Harus Terima Masukan
Sementara itu, Ketua Komisi V DPRD Banten Fitron Nur Ikhsan meminta agar Gubernur Banten mengumpulkan seluruh kepala sekolah baik SMA maupun SMK untuk duduk bareng bersama dinas terkait. Hal itu kata Fitron, dilakukan untuk meminta saran, masukan serta gagasan dari para kepala sekolah untuk berbagai persoalan teknis pendidikan di sekolah.
“Karena kepala sekolah yang mengerti berbagai masalah, kebutuhan maupun solusi yang ada di sekolahnya masing-masing. Artinya pola bottom-up harus tetap dipakai dalam mengambil sebuah kebijakan,” ujarnya melalui sambungan selular, Rabu (20/2/2019).
Jadi, kata Fitron kebijakan tidak hanya berdasarkan bersepsi dan gambaran dari atas saja (top-down). Karena pada kenyataannya banyak yang tidak sesuai dan menimbulkan masalah baru.
“Seperti yang sekarang saya terima keluhan dari para Kepala Sekolah. Hingga saat ini pencairan BOSDA lelet, para guru honorer belum pada dibayar. Apa mau seperti ini terus menerus dari tahun ketahun, tentunya tidak kan,” katanya.
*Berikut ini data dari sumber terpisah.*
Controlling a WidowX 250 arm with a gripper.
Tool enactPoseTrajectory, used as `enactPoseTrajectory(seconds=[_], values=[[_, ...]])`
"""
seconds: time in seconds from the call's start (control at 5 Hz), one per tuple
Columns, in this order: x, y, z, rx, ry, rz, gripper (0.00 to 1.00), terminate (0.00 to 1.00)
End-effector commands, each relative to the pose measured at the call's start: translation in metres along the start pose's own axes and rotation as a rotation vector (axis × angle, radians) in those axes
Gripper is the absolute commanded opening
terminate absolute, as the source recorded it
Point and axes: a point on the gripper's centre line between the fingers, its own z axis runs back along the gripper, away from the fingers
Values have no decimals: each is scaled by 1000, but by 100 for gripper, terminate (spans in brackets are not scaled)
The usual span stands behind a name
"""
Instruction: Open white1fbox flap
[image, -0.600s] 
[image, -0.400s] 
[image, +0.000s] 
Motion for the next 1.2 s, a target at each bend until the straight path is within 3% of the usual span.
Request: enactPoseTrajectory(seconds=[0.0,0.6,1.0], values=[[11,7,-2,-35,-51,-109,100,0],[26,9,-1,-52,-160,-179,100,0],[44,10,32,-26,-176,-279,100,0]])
Makanya, sambung Fitron, Dindikbud Banten harusnya mau dan bisa menerima berbagai masukan dari para kepala sekolah. Konsep pendidikan gratis sudah sangat baik. Oleh karenanya harus diikuti dengan pengelolaan yang profesonal dari para pejabat serta pegawai terkait. Agar pendidikan di Banten semakin membaik.